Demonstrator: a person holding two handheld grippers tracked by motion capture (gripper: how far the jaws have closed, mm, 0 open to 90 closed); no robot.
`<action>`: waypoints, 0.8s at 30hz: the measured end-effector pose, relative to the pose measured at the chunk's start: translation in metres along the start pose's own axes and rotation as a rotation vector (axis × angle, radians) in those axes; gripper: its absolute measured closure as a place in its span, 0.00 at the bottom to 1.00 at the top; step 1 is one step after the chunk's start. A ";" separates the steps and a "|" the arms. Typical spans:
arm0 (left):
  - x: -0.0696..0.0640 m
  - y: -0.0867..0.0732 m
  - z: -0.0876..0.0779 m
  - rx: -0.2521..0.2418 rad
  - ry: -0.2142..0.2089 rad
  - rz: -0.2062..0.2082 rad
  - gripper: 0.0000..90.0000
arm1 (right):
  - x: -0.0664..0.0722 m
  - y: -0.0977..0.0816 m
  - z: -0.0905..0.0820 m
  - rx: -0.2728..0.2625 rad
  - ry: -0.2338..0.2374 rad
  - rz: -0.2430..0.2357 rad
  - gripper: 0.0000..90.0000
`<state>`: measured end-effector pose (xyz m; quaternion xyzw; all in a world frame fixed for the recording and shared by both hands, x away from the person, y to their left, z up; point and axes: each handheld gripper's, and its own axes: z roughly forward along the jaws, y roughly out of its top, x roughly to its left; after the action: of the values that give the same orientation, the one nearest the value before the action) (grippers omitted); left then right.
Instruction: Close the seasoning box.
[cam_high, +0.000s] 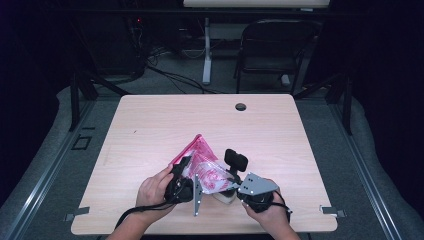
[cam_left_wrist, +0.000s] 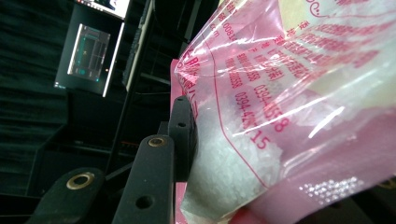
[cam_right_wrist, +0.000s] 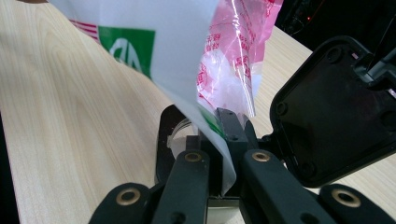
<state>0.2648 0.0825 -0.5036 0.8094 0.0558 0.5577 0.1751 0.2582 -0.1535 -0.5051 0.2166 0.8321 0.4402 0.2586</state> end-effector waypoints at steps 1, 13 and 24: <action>0.000 0.000 0.000 0.000 -0.002 -0.003 0.80 | 0.000 0.000 0.000 -0.001 0.001 0.001 1.00; -0.002 -0.004 0.002 0.001 -0.033 -0.041 0.80 | 0.000 0.000 0.000 -0.005 -0.001 0.000 1.00; -0.004 -0.007 0.004 0.004 -0.064 -0.081 0.80 | 0.000 0.001 -0.001 -0.009 -0.006 0.004 1.00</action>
<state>0.2681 0.0869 -0.5105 0.8243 0.0838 0.5239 0.1975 0.2578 -0.1535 -0.5043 0.2186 0.8290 0.4437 0.2609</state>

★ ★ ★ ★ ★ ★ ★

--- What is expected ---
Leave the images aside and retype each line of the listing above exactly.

--- Answer box ---
Demonstrator: a person holding two handheld grippers tracked by motion capture (gripper: how far the jaws have closed, mm, 0 open to 90 closed); no robot.
`<action>`: waypoints, 0.8s at 30hz: the measured end-effector pose, relative to the pose measured at the chunk's start: translation in metres along the start pose's own axes and rotation as a rotation vector (axis × angle, radians) in those axes; gripper: its absolute measured closure as a place in its span, 0.00 at the bottom to 1.00 at the top; step 1 is one step after the chunk's start. A ";" separates the steps and a "|" the arms. Typical spans:
arm0 (left):
  - x: -0.0696..0.0640 m
  - y: -0.0867..0.0732 m
  - z: -0.0876..0.0779 m
  - rx: -0.2521..0.2418 rad
  - ry: -0.2142..0.2089 rad
  - rz: -0.2062..0.2082 rad
  - gripper: 0.0000..90.0000
arm1 (right):
  - x: -0.0664..0.0722 m
  - y: -0.0977..0.0816 m
  - z: -0.0905..0.0820 m
  - rx: -0.2728..0.2625 rad
  - ry: -0.2338..0.2374 rad
  - rz: -0.2430..0.2357 rad
  - gripper: 0.0000..90.0000
`<state>`: measured end-effector pose (xyz m; quaternion xyzw; all in a world frame fixed for the recording and shared by both hands, x away from the person, y to their left, z up; point and axes: each handheld gripper's, and its own axes: z roughly forward along the jaws, y roughly out of its top, x roughly to its left; after the action: of the values that give the same orientation, the one nearest the value before the action) (grippers omitted); left then right.
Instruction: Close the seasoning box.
[cam_high, +0.000s] 
[cam_left_wrist, +0.000s] 
[cam_right_wrist, +0.000s] 
<state>0.2648 0.0825 -0.5036 0.8094 0.0558 0.5577 0.1751 0.2582 -0.1535 -0.5051 0.2166 0.8321 0.4402 0.2586</state> end-effector waypoints at steps 1, 13 and 24: <action>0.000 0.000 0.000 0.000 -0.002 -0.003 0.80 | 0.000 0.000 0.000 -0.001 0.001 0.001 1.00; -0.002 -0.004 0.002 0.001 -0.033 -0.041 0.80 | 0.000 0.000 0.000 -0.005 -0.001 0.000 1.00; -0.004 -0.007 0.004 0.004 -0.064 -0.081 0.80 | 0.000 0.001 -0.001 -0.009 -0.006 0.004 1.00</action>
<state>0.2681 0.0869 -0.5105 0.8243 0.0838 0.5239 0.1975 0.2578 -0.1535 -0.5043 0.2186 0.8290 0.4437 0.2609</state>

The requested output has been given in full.